X-MEN Producer Assures Fans That Cyclops' "Yellow Spandex" Joke Wasn't Meant To Be A Shot At Them

X-MEN Producer Assures Fans That Cyclops' "Yellow Spandex" Joke Wasn't Meant To Be A Shot At Them

X-Men took some major liberties with the comic books, but producer Ralph Winter has now explained that a quip about Wolverine's yellow costume wasn't meant to be a dig at fans. Read on for further details!

By JoshWilding - Aug 04, 2020 04:08 AM EST
Filed Under: X-Men
Source: SYFY Wire

2000's X-Men was definitely something of a game-changer for the superhero movie genre, but it took some major liberties with the source material, and even took a shot at the comic books when Cyclops made a joke about Wolverine expecting "yellow spandex" after they suited up in the black leather numbers which have proved to be a real sticking point for many fans. 

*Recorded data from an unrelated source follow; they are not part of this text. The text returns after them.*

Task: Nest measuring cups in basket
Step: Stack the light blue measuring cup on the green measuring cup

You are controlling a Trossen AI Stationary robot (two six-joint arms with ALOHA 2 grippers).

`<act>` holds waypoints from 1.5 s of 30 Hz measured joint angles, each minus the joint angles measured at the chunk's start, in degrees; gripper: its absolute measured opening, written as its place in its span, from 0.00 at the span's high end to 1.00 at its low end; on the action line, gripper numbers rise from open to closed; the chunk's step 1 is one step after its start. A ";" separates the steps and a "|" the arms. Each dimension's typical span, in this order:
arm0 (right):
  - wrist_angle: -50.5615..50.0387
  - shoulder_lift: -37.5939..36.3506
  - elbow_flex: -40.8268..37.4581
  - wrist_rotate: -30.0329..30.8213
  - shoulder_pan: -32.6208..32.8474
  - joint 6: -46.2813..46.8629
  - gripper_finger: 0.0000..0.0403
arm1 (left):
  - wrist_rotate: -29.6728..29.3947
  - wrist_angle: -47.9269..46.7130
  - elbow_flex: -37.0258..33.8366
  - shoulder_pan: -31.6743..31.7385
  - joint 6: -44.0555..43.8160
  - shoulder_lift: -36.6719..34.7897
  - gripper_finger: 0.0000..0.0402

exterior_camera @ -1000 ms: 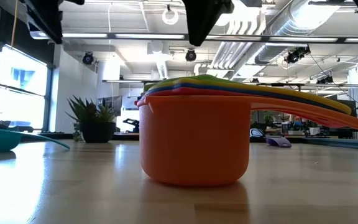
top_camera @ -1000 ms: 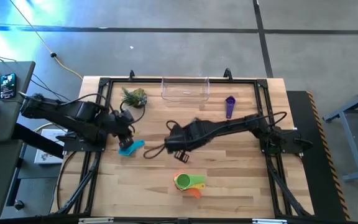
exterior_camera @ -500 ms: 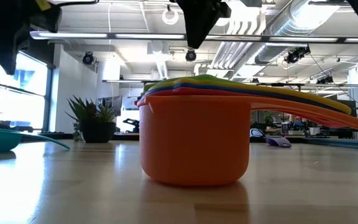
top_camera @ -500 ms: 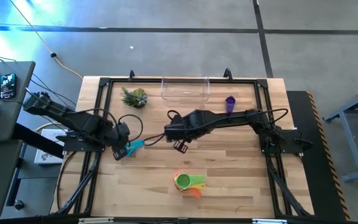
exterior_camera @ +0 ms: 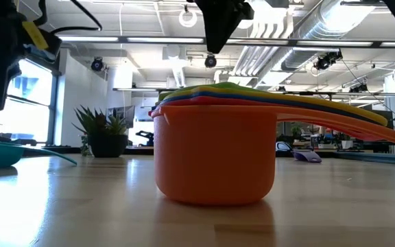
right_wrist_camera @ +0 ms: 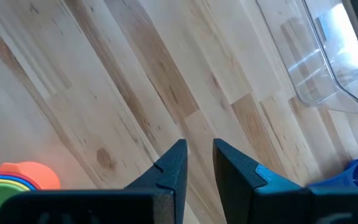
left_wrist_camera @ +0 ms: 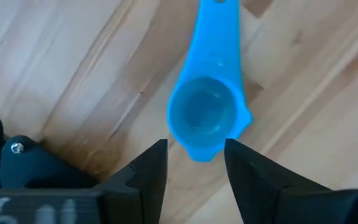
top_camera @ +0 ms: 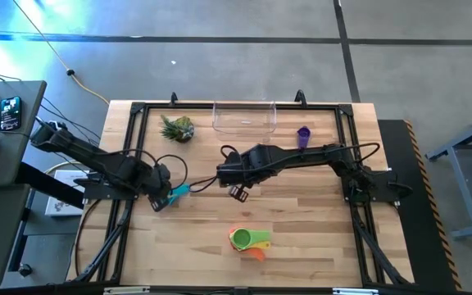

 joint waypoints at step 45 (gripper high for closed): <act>-0.11 0.07 -0.02 -1.53 0.00 -1.10 0.83 | 2.76 12.55 -9.56 8.20 3.53 7.18 0.87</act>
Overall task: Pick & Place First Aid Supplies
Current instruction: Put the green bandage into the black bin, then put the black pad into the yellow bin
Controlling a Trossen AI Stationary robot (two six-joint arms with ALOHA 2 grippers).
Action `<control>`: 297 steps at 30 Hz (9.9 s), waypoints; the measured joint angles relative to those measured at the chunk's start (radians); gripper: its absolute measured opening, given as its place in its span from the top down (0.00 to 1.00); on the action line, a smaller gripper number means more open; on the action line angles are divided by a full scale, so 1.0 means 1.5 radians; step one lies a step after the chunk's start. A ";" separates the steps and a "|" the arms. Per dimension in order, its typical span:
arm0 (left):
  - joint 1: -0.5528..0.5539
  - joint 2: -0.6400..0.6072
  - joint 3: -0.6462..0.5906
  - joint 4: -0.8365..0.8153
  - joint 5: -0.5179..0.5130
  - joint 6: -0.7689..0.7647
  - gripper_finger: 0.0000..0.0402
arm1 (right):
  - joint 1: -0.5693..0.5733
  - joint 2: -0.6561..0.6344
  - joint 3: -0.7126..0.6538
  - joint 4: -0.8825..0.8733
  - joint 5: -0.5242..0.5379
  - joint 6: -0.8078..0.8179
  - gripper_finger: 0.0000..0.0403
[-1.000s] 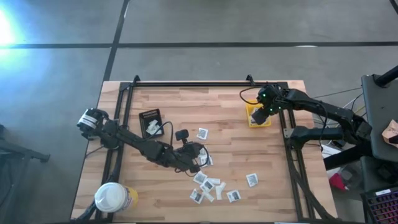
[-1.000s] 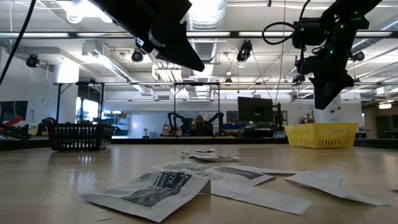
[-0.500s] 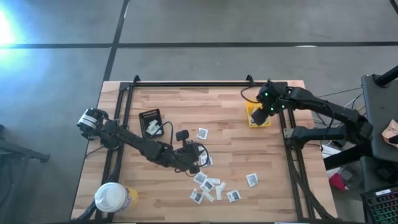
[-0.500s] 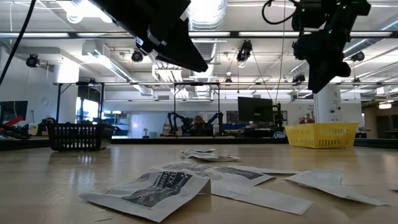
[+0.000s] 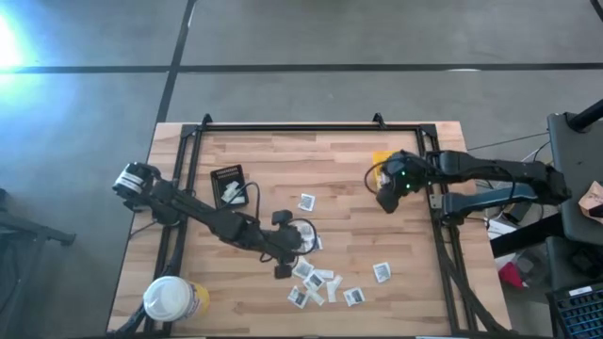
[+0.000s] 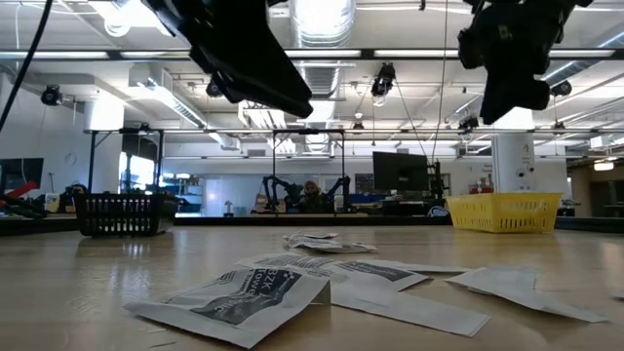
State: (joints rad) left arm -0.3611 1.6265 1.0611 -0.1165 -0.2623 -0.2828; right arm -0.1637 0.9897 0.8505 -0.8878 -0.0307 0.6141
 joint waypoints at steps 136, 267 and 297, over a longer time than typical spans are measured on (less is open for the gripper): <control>0.072 0.243 0.186 -0.272 0.162 0.238 0.74 | 0.265 0.157 0.004 0.266 0.068 0.055 0.85; 0.070 -0.293 -0.119 -0.672 -0.290 -0.494 0.68 | 0.295 0.541 0.298 0.247 0.033 -0.361 0.85; -0.194 -0.289 -0.143 -0.196 -0.310 -0.251 0.69 | 0.299 0.663 0.413 0.062 0.110 -0.389 0.85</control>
State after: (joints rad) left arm -0.6514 1.1931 0.8459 -0.4099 -0.7277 -0.6593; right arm 0.2855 1.9839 1.4697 -0.7954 0.1341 0.0304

A lot of people felt that was a jab at comic book readers, but during a recent interview with Syfy Wire, producer Ralph Winter was quick to assure them that it was never intended in that manner.

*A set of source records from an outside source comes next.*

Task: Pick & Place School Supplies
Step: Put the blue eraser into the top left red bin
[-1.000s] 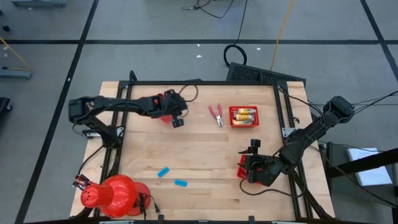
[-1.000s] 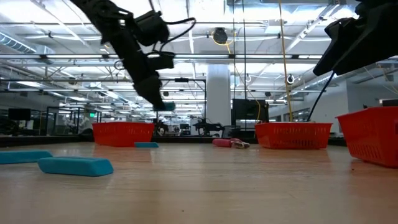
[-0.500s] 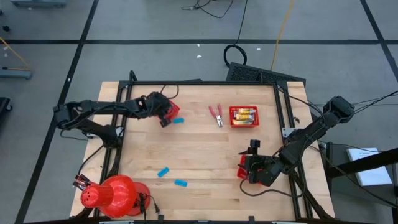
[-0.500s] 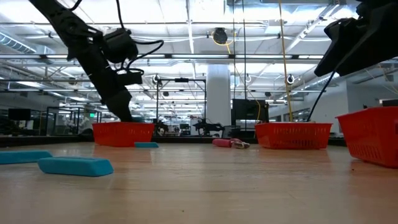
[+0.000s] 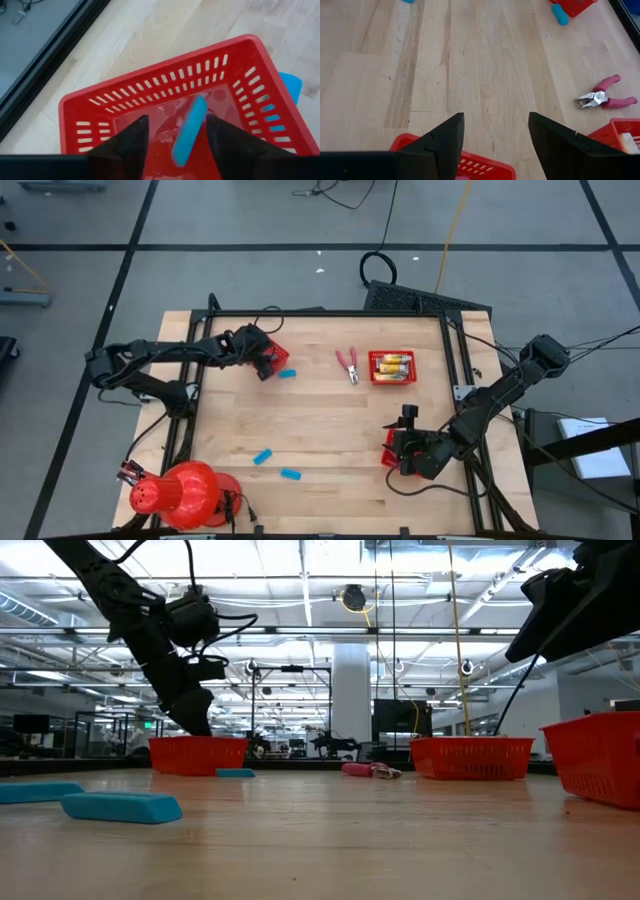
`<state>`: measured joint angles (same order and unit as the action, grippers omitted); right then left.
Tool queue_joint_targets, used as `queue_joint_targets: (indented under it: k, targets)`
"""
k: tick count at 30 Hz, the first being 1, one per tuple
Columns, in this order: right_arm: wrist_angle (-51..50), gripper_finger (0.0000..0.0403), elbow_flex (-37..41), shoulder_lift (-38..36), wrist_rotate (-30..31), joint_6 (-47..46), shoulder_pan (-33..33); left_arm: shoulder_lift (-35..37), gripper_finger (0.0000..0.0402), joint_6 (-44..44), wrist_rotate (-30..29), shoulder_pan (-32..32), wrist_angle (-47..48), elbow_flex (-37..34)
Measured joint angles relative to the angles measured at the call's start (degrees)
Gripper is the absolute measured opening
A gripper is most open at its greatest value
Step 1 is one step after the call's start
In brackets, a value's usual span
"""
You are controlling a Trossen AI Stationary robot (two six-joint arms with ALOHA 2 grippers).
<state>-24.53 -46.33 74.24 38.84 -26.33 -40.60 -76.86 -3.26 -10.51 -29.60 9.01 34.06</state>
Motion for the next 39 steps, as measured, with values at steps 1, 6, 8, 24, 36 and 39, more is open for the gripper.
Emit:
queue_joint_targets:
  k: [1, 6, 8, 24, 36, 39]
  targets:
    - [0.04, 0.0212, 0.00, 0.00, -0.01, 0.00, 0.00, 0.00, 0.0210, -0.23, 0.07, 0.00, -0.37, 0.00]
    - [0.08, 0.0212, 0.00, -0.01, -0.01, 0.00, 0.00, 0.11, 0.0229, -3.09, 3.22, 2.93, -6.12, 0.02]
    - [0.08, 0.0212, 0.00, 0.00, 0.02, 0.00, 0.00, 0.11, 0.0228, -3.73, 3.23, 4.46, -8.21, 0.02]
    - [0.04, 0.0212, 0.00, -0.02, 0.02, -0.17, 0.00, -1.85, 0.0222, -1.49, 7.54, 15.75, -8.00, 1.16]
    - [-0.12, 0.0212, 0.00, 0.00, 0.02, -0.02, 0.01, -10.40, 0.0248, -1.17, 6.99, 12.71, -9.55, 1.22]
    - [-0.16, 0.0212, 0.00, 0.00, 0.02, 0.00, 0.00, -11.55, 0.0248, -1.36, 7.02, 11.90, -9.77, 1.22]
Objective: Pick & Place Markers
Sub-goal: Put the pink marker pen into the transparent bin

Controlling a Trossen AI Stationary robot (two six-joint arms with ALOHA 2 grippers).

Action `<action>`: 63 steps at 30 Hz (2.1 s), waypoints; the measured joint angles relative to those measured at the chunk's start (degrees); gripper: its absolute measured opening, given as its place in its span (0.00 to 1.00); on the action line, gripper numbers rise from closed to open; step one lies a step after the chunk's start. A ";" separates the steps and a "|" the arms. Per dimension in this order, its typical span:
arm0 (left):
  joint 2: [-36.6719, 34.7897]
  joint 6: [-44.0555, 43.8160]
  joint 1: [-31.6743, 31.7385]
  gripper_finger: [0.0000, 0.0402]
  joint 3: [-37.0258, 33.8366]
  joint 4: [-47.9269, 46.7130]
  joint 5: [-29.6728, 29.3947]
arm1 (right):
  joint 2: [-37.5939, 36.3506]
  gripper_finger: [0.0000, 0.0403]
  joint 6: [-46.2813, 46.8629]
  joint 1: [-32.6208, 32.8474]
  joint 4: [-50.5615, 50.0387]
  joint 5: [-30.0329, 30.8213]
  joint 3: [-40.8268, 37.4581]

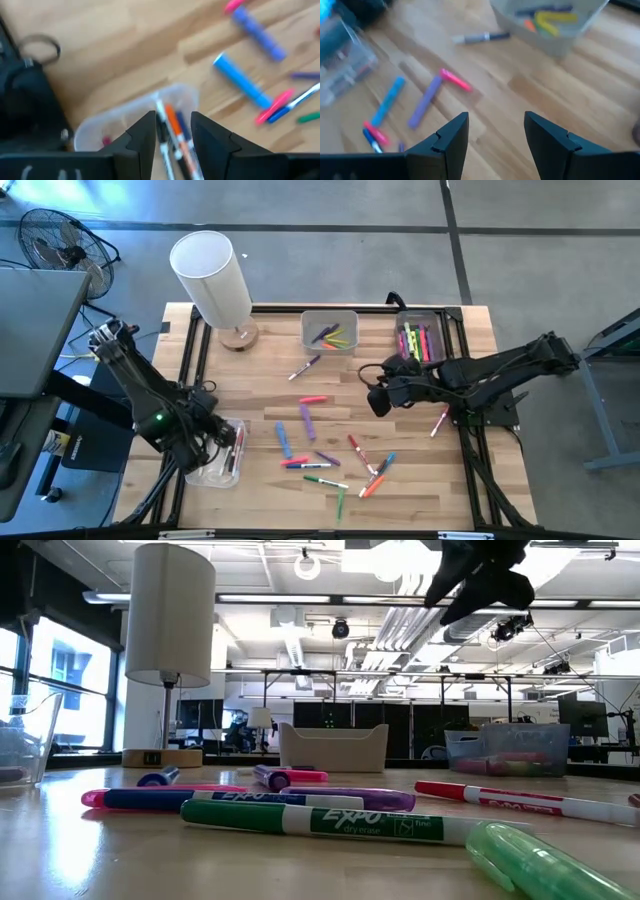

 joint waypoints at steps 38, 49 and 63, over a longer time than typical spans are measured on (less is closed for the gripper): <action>9.33 103.30 55.19 0.00 -5.44 44.51 38.34 | 10.42 0.37 50.29 12.33 -0.11 -14.62 -12.17; 9.33 115.21 59.32 0.00 -7.31 40.64 44.52 | 19.39 0.36 69.01 17.06 -11.18 -25.15 -6.65; 9.33 118.69 62.64 0.00 -7.31 38.99 45.66 | 24.61 0.46 75.88 19.04 -32.44 -35.02 -4.79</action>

"At that time, we did feel like we did a good job," he said of those divisive costumes. "We limited the amount of time in the wardrobe. Of course, there’s a joke in the movie about yellow spandex, which was directed at the fans. It wasn’t to [irritate] them but to say 'Hey, we hear you. We understand what you want."

"We understand you don’t like the idea of Wolverine being taller than 5'4"," he continued. "We understand you’d rather have everybody in the traditional garb. But we also have to make a movie that reaches a wide audience to justify the budget.'" He added that he believes the trick is to "always to bullseye the hardcore Marvel/X-Men fan, but do it in a way that doesn’t alienate an average moviegoer that might enjoy, or start to enjoy, these types of stories."

It's a fair observation, but Marvel Studios has obviously found a way to pay homage to the comic books while also grabbing the attention of casual moviegoers. A lot has changed since X-Men was released, of course, but when these characters do debut in the Marvel Cinematic Universe, the hope is that they'll be decked out in costumes more akin to what we see in the source material. 

What do you guys think?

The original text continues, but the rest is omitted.